── PROVIDED RECORDS
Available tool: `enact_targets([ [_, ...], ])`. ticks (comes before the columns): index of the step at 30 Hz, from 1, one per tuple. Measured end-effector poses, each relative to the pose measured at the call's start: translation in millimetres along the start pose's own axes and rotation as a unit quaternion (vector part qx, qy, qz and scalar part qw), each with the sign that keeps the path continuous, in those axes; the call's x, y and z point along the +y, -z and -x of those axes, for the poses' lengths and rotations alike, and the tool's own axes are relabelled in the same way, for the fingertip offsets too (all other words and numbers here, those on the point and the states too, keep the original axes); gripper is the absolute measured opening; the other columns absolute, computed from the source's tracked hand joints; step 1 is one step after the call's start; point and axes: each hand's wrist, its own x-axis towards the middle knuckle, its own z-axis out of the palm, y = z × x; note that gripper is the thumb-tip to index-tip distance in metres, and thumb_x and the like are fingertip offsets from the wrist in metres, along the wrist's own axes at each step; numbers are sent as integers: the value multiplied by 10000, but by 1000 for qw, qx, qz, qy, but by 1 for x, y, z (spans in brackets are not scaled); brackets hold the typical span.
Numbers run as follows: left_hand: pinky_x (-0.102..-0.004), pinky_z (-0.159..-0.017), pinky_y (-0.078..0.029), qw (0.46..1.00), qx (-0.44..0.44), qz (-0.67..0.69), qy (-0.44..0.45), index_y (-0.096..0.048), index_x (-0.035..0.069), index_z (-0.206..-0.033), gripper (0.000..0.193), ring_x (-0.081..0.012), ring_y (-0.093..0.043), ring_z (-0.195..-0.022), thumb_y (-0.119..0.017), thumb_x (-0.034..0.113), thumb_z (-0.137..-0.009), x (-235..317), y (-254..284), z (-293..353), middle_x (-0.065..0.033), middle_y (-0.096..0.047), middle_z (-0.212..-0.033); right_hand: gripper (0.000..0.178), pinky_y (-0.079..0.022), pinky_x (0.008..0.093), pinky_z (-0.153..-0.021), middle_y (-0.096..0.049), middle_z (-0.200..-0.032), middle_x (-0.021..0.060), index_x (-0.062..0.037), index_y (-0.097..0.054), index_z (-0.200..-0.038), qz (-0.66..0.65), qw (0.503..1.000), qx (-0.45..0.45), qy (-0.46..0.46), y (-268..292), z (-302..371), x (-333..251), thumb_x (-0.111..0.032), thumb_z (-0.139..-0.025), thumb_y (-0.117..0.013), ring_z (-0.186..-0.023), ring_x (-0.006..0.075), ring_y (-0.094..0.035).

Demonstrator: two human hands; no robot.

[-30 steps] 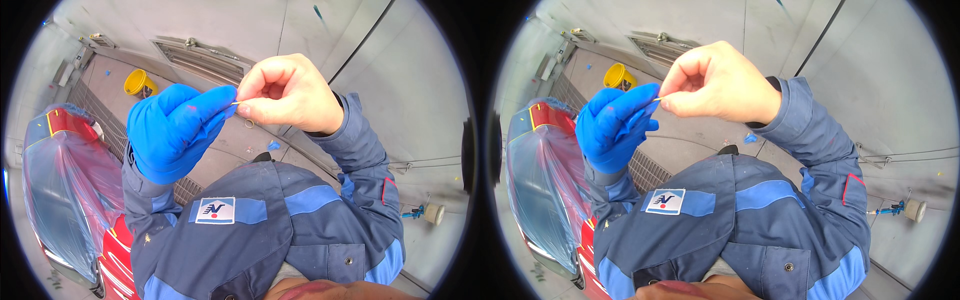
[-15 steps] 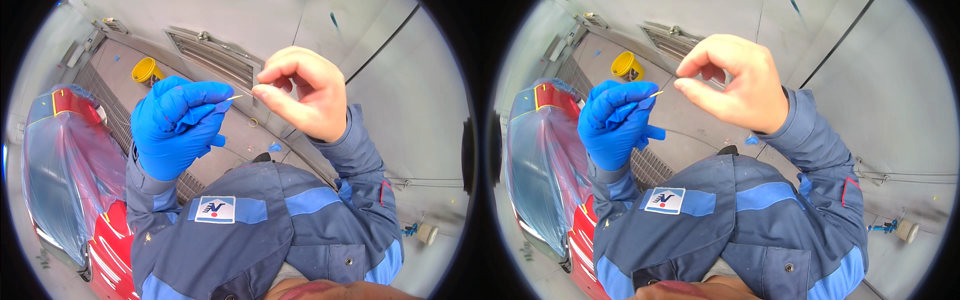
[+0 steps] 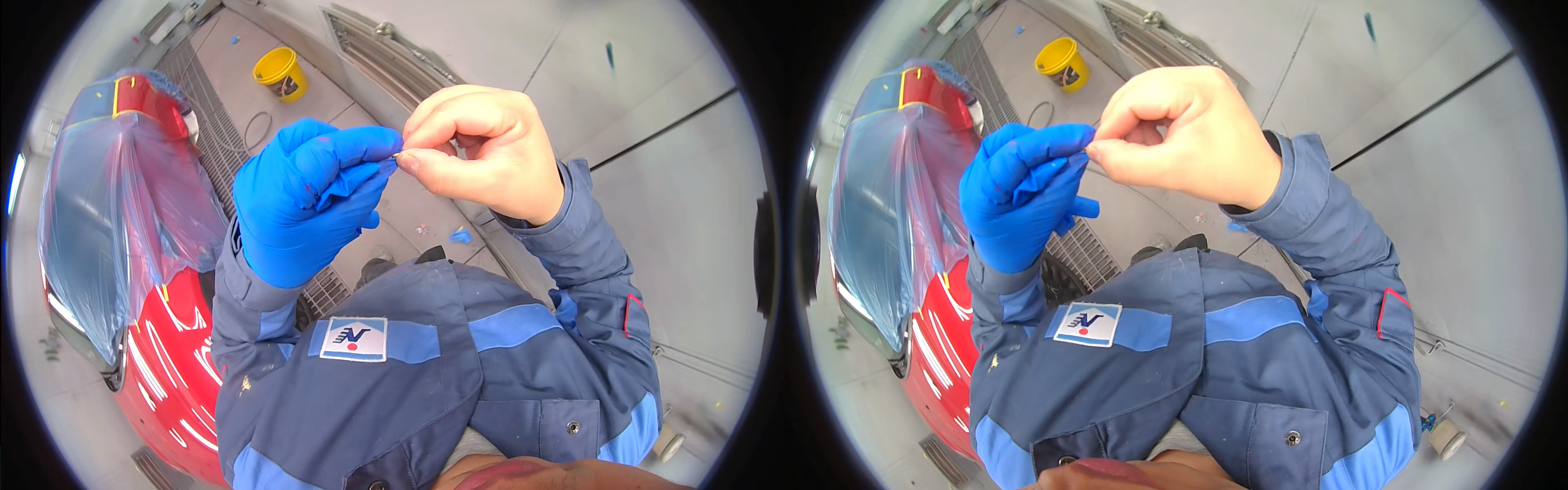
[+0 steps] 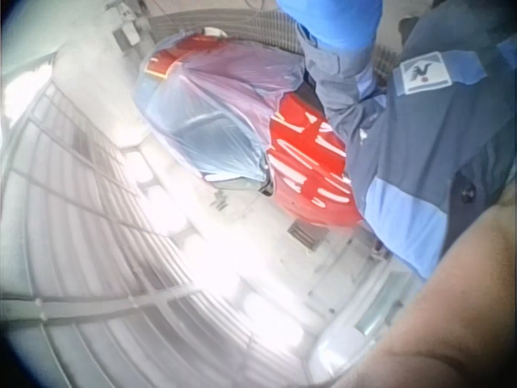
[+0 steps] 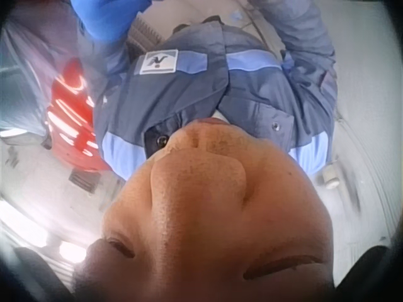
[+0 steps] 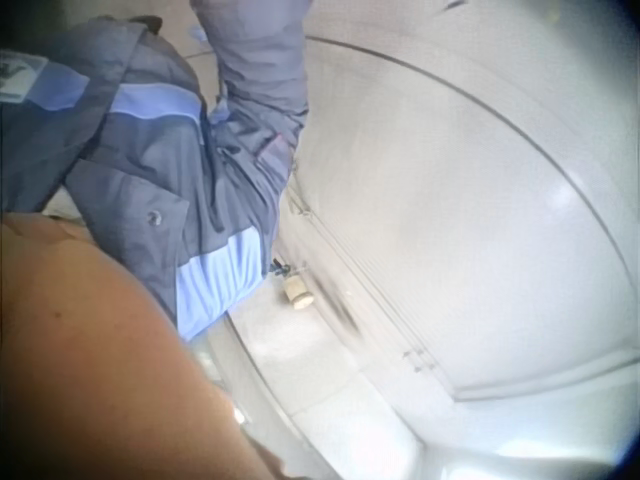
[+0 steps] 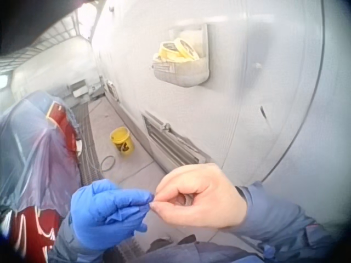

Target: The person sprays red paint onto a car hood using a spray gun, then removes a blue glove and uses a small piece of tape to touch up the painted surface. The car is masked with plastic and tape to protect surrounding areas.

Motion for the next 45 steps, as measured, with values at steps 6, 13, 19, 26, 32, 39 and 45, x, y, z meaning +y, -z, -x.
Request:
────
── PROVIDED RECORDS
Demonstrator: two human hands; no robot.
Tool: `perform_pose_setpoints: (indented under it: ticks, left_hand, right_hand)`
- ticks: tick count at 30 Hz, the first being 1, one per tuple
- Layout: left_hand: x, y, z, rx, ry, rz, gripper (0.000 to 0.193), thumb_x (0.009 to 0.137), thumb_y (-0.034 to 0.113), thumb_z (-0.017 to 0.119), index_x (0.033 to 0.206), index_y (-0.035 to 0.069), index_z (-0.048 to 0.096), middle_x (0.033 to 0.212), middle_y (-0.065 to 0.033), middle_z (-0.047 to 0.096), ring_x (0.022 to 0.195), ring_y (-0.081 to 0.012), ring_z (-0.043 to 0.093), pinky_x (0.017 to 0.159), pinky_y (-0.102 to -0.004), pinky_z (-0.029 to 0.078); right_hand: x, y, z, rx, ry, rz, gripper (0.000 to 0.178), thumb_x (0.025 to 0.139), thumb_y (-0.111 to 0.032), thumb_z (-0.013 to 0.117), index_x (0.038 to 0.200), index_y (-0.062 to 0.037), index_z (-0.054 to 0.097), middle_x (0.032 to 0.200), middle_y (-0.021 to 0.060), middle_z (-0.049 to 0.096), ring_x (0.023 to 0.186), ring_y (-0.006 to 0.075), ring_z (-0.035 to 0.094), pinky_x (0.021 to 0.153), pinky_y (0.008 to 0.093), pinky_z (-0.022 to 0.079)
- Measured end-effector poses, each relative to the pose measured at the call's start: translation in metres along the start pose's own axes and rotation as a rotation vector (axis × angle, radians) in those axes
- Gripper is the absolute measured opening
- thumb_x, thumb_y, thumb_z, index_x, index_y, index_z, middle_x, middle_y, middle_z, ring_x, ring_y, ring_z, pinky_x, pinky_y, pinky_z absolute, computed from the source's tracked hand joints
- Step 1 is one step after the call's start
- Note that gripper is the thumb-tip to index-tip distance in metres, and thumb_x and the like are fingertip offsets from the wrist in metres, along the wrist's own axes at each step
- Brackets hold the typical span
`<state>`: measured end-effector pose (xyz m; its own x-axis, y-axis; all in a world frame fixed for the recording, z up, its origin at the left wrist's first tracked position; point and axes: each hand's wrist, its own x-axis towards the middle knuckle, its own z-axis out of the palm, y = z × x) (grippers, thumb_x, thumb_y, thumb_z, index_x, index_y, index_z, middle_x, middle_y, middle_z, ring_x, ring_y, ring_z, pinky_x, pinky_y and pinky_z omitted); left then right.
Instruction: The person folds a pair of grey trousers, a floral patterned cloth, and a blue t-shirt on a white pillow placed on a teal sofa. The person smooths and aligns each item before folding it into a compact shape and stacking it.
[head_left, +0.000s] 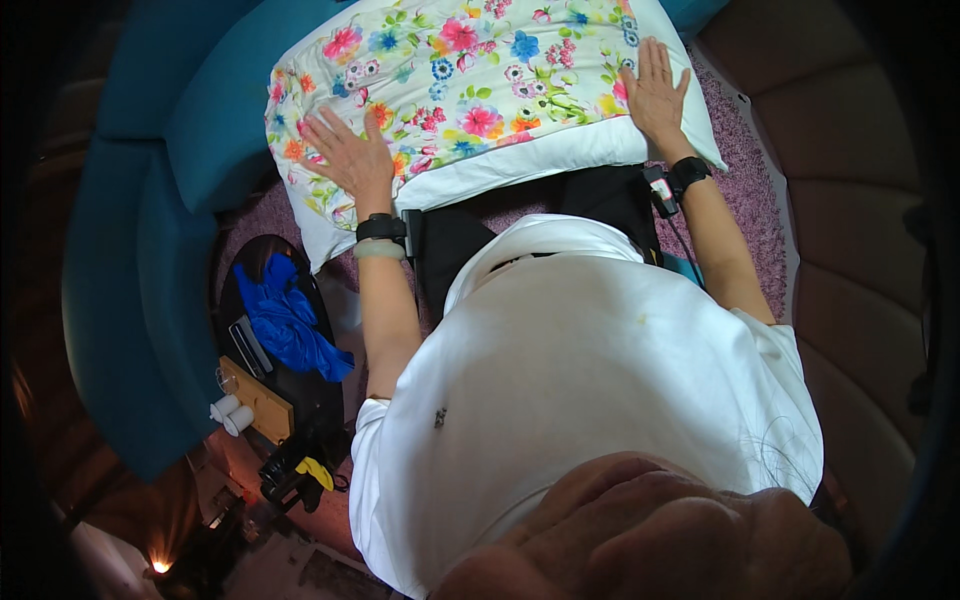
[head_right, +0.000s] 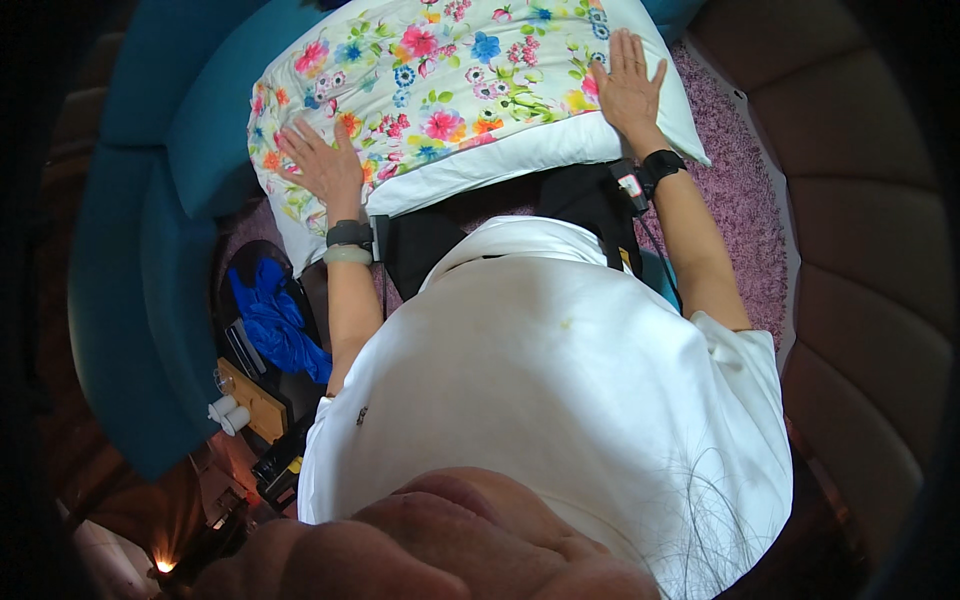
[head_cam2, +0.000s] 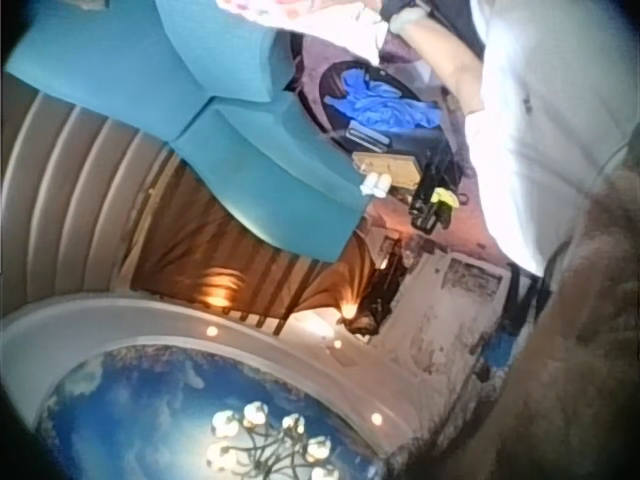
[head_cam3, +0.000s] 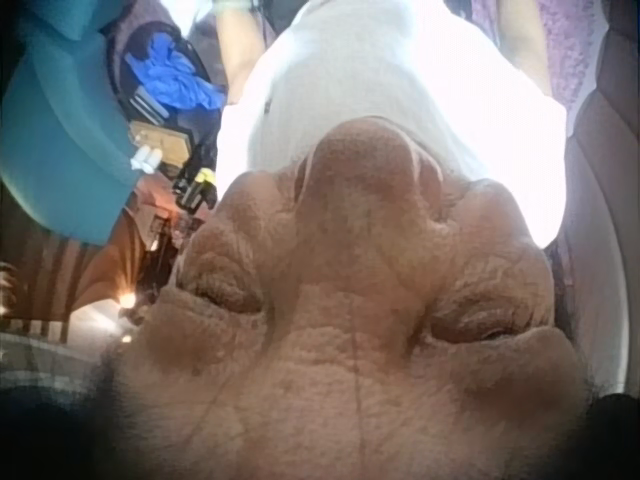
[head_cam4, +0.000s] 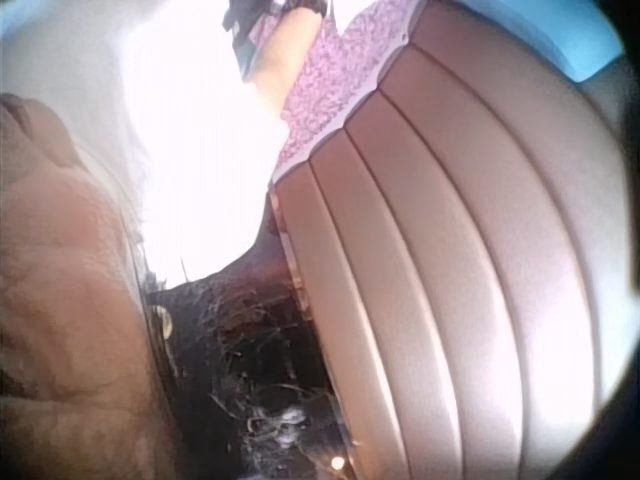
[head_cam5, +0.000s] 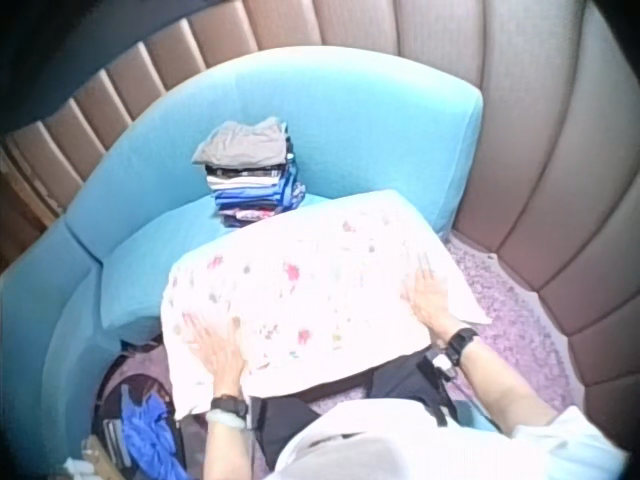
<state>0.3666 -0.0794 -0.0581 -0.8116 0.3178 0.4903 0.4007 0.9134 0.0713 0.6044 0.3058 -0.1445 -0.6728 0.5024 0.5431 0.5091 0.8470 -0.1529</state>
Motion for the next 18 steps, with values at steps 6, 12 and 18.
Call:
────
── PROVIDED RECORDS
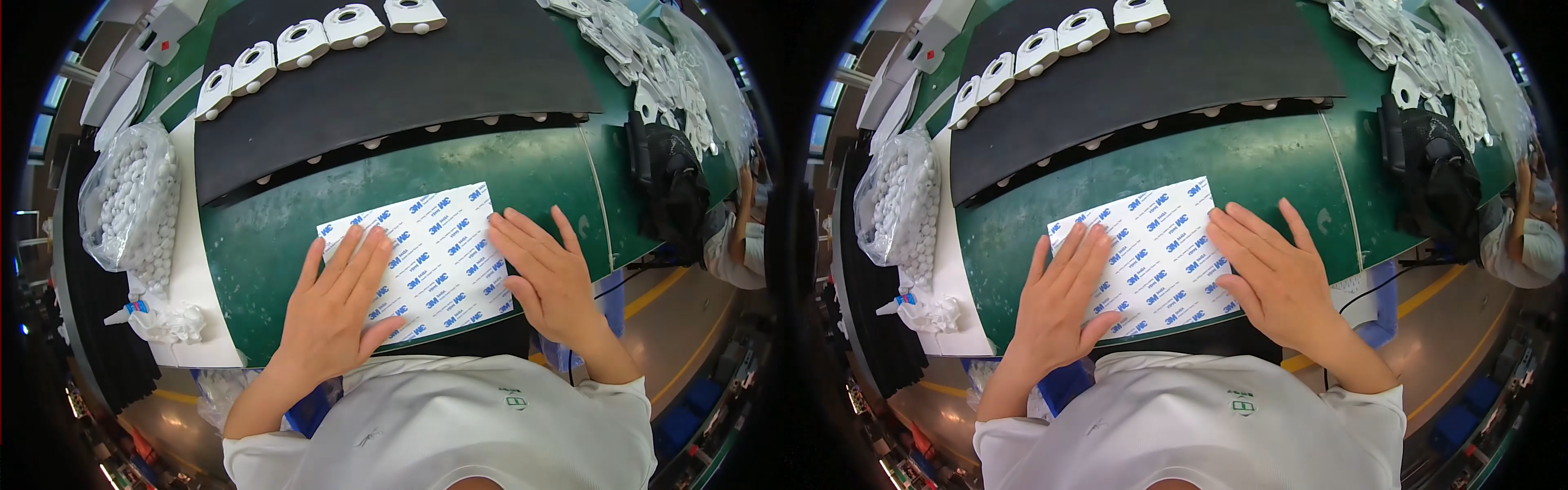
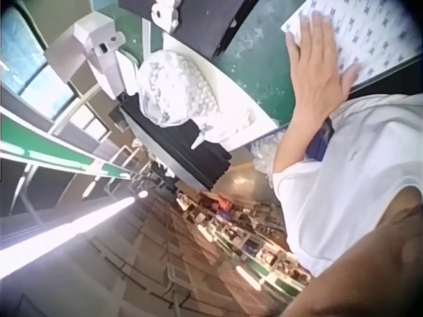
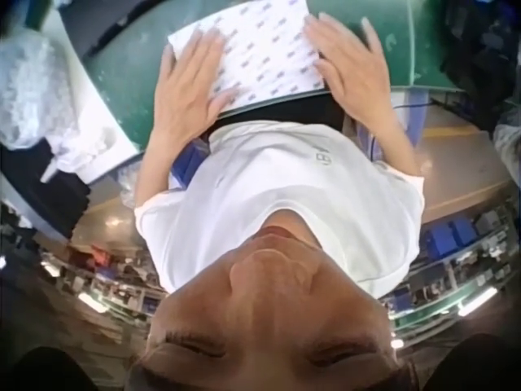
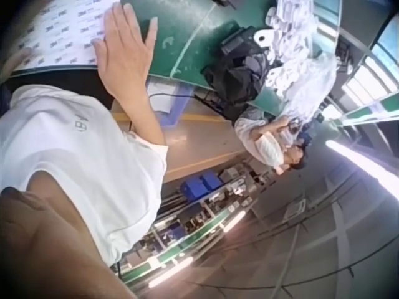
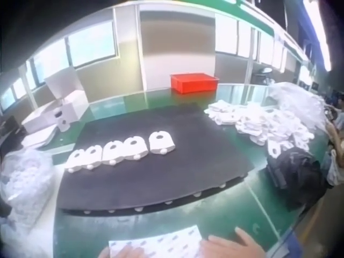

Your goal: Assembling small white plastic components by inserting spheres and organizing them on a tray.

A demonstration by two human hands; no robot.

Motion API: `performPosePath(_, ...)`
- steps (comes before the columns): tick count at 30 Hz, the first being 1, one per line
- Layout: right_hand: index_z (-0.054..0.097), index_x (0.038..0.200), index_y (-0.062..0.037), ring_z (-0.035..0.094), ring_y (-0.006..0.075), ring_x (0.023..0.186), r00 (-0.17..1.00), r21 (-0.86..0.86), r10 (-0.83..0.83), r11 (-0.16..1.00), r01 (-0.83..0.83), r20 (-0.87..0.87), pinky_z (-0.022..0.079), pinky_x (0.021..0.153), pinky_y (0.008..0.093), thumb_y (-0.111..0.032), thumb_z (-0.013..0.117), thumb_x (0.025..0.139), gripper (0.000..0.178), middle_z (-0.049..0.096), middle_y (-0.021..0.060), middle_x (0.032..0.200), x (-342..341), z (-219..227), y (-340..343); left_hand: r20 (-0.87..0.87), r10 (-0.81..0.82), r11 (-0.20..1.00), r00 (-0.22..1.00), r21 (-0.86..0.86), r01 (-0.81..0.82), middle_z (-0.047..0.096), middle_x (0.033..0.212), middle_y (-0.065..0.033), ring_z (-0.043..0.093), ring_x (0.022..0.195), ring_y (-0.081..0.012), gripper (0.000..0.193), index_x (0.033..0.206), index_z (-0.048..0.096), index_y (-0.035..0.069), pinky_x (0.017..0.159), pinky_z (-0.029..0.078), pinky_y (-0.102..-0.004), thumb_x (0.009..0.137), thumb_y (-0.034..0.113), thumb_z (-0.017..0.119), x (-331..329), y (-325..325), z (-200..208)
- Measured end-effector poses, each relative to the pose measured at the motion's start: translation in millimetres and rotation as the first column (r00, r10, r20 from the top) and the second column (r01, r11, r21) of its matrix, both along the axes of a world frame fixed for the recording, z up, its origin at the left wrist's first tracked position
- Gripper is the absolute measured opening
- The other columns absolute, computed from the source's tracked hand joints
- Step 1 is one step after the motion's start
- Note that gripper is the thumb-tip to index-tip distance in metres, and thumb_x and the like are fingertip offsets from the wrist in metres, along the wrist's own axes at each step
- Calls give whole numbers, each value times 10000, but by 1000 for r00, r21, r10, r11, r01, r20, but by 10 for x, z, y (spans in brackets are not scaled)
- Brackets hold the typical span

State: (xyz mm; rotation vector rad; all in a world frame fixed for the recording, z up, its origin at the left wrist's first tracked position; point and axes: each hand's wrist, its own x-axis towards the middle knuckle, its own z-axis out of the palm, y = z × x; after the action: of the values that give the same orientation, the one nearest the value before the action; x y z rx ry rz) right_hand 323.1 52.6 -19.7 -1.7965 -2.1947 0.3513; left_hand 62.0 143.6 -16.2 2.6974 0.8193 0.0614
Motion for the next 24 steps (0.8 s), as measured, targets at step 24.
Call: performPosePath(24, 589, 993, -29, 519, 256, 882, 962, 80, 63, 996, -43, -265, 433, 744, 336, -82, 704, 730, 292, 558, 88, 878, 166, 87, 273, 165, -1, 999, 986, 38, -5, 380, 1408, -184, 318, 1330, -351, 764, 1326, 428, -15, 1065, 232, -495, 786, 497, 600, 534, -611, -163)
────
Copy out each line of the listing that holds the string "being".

- ticks: tick count at 30 Hz, the first being 1, one per tuple
- steps (comes before the columns): tick count at 30 Hz, the first being 1, one per line

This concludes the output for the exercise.